Files
yaze/docs/internal/archive/investigations/wasm_release_crash.md

45 lines
3.0 KiB
Markdown

# WASM Release Crash Plan
Status: **ACTIVE**
Owner: **backend-infra-engineer**
Created: 2025-11-26
Last Reviewed: 2025-11-26
Next Review: 2025-12-03
Coordination: [coordination-board entry](./coordination-board.md#2025-11-25-backend-infra-engineer--wasm-release-crash-triage)
## Context
Release WASM build crashes with `RuntimeError: memory access out of bounds` during ROM load; debug build succeeds. Stack maps to `std::unordered_map<int, gfx::Bitmap>` construction and sprite name static init, implying UB/heap corruption in bitmap/tile caching paths surfaced by `-O3`/no `SAFE_HEAP`/LTO.
## Goals / Exit Criteria
- Reproduce crash on a “sanitized release” build with symbolized stack (SAFE_HEAP/ASSERTIONS) and isolate the exact C++ site.
- Implement a fix eliminating the heap corruption in release (likely bitmap/tile cache ownership/eviction) and verify both release/debug load ROM successfully.
- Ship a safe release configuration (temporary SAFE_HEAP or LTO toggle acceptable) for GitHub Pages until root cause fix lands.

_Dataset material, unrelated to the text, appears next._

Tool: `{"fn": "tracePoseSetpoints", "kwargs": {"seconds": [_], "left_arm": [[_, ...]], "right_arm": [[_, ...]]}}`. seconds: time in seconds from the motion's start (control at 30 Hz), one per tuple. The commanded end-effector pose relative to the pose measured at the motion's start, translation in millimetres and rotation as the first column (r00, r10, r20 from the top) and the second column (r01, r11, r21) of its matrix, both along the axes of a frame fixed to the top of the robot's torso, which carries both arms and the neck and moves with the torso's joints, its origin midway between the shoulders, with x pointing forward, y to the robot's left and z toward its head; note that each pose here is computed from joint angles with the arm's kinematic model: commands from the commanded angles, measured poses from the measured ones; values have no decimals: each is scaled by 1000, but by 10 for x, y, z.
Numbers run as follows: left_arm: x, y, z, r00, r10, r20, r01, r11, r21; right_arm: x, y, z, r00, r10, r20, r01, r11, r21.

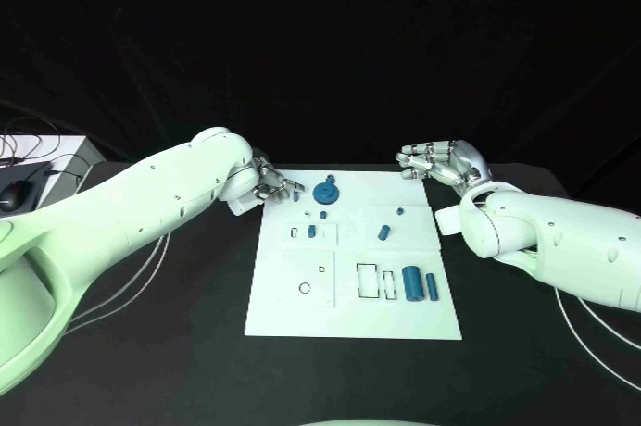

- Remove/mitigate boot-time `Module` setter warning in `core/namespace.js` to reduce noise.
- Document findings and updated build guidance in wasm playbook.
## Plan
1) **Repro + Instrumentation (today)**
- Build “sanitized release” preset (O3 + `-s SAFE_HEAP=1 -s ASSERTIONS=2`, LTO off) and re-run ROM load via Playwright harness to capture precise stack.
- Add temporary addr2line helper script for wasm (if needed) to map addresses quickly.
2) **Root Cause Fix (next)**
- Inspect bitmap/tile cache ownership and eviction (`TileCache::CacheTile`, `BitmapTable`, `Arena::ProcessTextureQueue`, `Canvas::DrawBitmapTable`) for dangling surface/texture pointers or moved-from Bitmaps stored in unordered_map under optimization.
- Patch to avoid storing moved-from Bitmap references (prefer emplace/move with clear ownership), ensure surface/texture pointers nulled before eviction, and guard palette/renderer access in release.
- Rebuild release (standard flags) and verify ROM load succeeds without SAFE_HEAP.
3) **Mitigations & Cleanup (parallel/after fix)**
- If fix needs longer: ship interim release with SAFE_HEAP/LTO-off to unblock Pages users.
- Fix `window.yaze.core.Module` setter clash (define writable property) to remove boot warning.
- Triage double `FS.syncfs` warning (low priority) while in code.
- Update `wasm-antigravity-playbook` with debug steps + interim release flag guidance.
## Validation
- Automated ROM load (Playwright script) passes on release and debug builds, no runtime errors or aborts.
- Manual spot-check in browser confirms ROM loads and renders; no console OOB errors; yazeDebug ROM status shows loaded.
- GitHub Pages deployment built with chosen flags loads ROM without crash.
- No regressions in debug build (SAFE_HEAP path still works).
## Notes / Risks
- SAFE_HEAP in release increases bundle size/perf cost; acceptable as interim but not final.
- If root cause lives in SDL surface/texture lifetimes, need to validate on native as well (possible hidden UB masked by sanitizer).